In the material below, find all lines with the string "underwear" and copy them.

----

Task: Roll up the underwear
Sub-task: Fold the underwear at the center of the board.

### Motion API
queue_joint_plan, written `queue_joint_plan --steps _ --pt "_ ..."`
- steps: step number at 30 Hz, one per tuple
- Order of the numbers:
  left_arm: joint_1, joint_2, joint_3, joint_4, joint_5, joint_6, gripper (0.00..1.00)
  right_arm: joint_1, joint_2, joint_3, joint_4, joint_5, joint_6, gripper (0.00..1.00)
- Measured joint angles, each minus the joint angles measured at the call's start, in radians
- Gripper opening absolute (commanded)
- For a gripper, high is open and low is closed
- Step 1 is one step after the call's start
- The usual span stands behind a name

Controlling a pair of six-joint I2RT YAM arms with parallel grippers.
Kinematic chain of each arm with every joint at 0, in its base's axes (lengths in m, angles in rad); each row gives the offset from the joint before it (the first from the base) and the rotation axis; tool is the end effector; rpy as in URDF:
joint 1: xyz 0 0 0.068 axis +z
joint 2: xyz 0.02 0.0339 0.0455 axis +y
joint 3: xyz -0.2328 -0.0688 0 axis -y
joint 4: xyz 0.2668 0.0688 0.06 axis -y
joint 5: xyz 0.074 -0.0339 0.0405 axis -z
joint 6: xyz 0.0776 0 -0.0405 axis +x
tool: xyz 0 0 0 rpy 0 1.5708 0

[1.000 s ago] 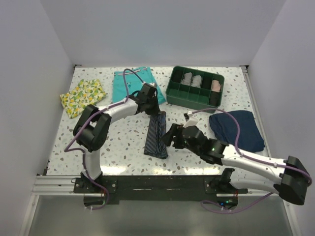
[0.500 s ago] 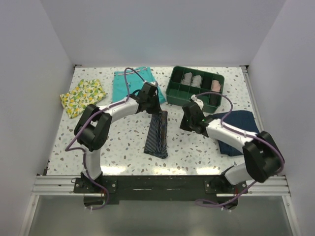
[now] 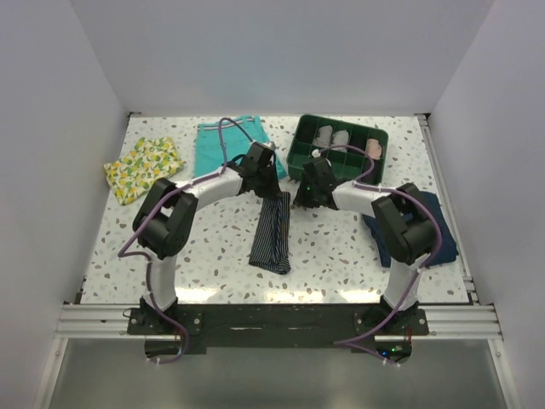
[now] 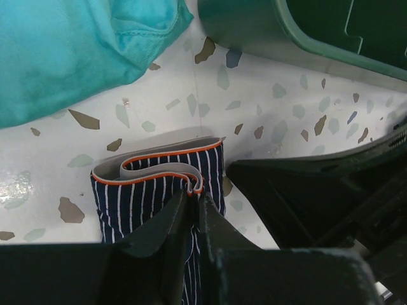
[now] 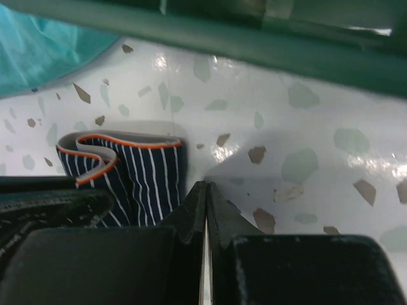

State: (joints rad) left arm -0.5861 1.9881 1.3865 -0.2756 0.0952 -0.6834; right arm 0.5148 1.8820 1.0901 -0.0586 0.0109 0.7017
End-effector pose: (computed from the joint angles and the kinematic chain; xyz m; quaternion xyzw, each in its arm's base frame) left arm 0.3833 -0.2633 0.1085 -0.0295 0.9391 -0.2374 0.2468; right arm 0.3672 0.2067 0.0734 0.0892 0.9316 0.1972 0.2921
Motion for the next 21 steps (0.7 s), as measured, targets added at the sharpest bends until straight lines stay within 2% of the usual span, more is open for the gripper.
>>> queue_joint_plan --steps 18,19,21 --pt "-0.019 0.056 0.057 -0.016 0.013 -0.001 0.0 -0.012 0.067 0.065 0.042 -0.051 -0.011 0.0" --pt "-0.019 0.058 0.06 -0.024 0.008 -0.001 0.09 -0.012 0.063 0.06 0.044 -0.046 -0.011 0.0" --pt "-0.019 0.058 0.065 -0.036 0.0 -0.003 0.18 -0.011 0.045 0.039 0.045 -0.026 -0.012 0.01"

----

Task solution:
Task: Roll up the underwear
Sub-task: Fold the underwear at the center of the board.

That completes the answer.